Infatti nell'Esodo [ Es 32,6 ] si legge: « Il popolo sedette per mangiare e per bere, poi si alzò per darsi al gioco ».

3. Il gioco, come si è detto [ a. prec. ], è un'esigenza della vita umana.

Ora, per ciascuna di queste esigenze può essere deputato un mestiere corrispondente.

Perciò anche l'arte dei giocolieri, che è ordinata a far divertire gli uomini, di per sé non è illecita, ed essi non sono in stato di peccato: purché non abusino del gioco, ricorrendo a parole o ad atti illeciti, o non badando alle circostanze e al tempo che non lo permettono.

E sebbene costoro nella società non abbiano altre mansioni, tuttavia rispetto a Dio e a se stessi esercitano anche altre funzioni serie e virtuose: p. es. pregano, regolano le loro passioni e i loro atti, e talora fanno anche l'elemosina ai poveri.
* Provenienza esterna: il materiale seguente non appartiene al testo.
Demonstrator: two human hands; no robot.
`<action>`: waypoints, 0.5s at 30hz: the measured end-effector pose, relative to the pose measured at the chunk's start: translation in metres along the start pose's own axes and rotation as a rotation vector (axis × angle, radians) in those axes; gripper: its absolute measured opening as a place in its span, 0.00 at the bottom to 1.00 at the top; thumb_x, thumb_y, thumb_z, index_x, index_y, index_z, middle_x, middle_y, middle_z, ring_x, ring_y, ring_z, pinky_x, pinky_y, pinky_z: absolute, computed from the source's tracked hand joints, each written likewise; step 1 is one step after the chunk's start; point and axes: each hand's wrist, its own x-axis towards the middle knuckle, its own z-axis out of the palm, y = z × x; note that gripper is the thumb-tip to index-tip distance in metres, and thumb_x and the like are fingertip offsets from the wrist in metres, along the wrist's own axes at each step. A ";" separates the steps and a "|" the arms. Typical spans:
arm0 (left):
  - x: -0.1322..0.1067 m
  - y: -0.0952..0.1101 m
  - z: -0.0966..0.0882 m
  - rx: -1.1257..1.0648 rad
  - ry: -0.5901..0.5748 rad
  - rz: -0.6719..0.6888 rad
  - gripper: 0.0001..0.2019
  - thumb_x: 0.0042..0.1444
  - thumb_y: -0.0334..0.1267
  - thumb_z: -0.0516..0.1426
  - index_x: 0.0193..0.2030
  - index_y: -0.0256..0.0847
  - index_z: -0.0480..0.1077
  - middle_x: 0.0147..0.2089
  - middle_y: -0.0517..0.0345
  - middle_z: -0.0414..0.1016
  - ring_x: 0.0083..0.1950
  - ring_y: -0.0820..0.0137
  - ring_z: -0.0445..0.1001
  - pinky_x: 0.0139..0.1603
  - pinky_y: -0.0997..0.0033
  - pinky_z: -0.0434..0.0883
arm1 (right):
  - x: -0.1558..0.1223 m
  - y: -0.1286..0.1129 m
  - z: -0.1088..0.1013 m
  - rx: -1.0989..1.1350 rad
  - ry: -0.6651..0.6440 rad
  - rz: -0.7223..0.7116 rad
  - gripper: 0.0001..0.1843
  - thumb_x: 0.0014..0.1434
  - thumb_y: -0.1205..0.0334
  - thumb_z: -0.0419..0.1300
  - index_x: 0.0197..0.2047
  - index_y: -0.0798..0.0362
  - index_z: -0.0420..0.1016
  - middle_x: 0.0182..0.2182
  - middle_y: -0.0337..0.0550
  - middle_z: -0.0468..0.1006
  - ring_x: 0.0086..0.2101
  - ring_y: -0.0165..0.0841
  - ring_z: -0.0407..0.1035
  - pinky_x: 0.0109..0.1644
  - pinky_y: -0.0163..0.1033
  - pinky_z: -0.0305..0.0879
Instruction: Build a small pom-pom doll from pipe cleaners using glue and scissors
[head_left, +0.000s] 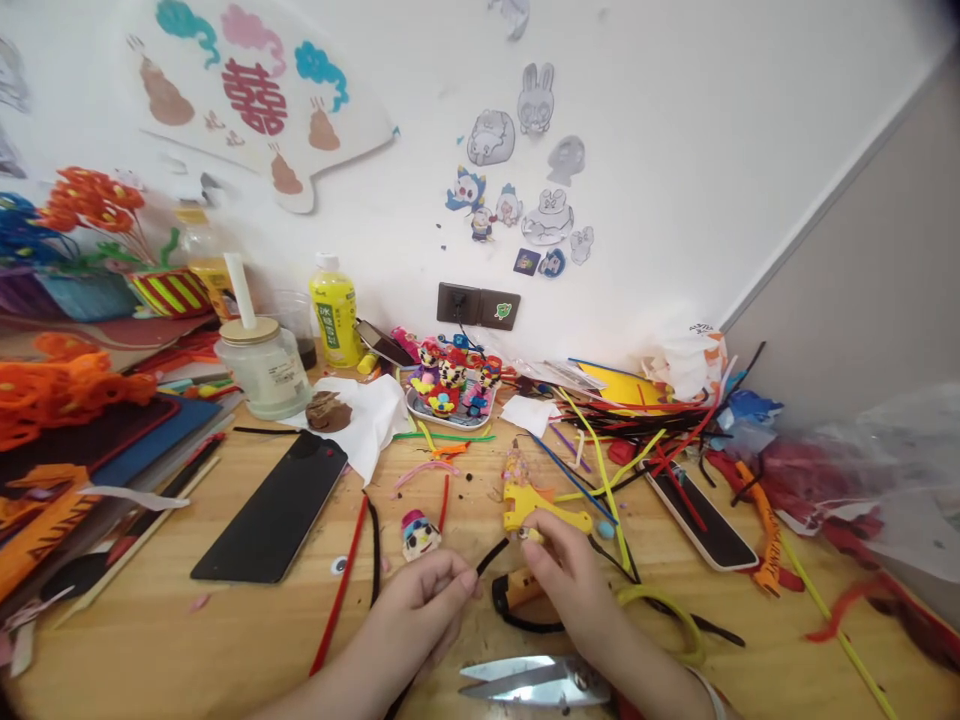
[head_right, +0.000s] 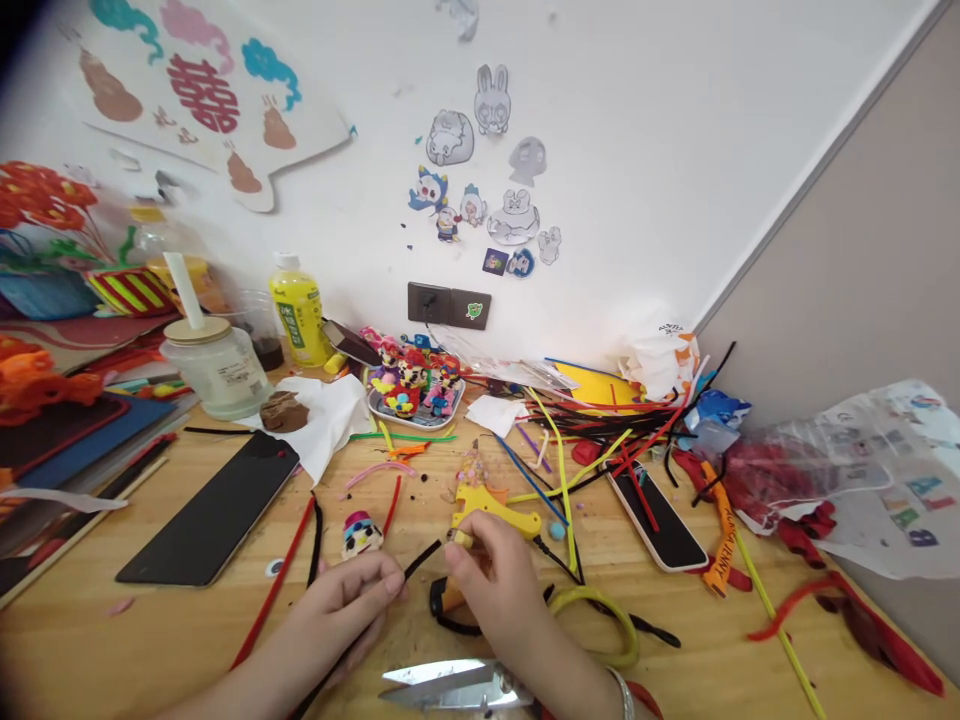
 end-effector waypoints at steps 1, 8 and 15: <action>0.000 0.000 0.001 -0.004 0.001 0.002 0.23 0.40 0.63 0.53 0.23 0.43 0.58 0.07 0.76 0.49 0.10 0.81 0.44 0.13 0.78 0.41 | 0.001 0.001 0.001 0.005 0.008 0.016 0.09 0.55 0.57 0.53 0.28 0.53 0.65 0.25 0.37 0.66 0.27 0.30 0.62 0.29 0.32 0.58; 0.002 -0.004 0.004 0.113 0.007 0.115 0.23 0.45 0.60 0.52 0.21 0.40 0.59 0.15 0.72 0.48 0.19 0.78 0.47 0.19 0.78 0.46 | 0.003 0.002 -0.001 -0.046 -0.003 -0.049 0.05 0.49 0.69 0.56 0.27 0.53 0.72 0.24 0.39 0.72 0.27 0.31 0.66 0.32 0.34 0.60; 0.000 0.008 0.007 0.232 -0.006 0.175 0.19 0.49 0.55 0.52 0.23 0.39 0.64 0.19 0.67 0.56 0.22 0.76 0.55 0.23 0.78 0.56 | 0.003 -0.002 -0.002 -0.028 -0.041 -0.094 0.06 0.50 0.71 0.55 0.25 0.53 0.69 0.22 0.36 0.69 0.27 0.30 0.63 0.31 0.33 0.56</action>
Perciò quelli che moderatamente li sovvenzionano non fanno un peccato, ma un atto di giustizia, dando ad essi la mercede che si meritano.

Pecca invece chi sperpera i suoi beni in tali cose, oppure sostenta quelli che fanno dei giochi illeciti, perché così li incoraggia a peccare.

Per cui S. Agostino [ In Ioh. ev. tract. 100 ] afferma che « regalare i propri beni agli istrioni è un vizio gravissimo ».

A meno che forse un simile giocoliere non sia in estrema necessità: perché allora bisogna sempre soccorrerlo.

Dice infatti S. Ambrogio [ Serm. in Lc 12,18 ]: « Nutri chi muore di fame.

Perché se tu, chiunque tu sia, puoi salvare un uomo sfamandolo, se non lo sfami lo uccidi ».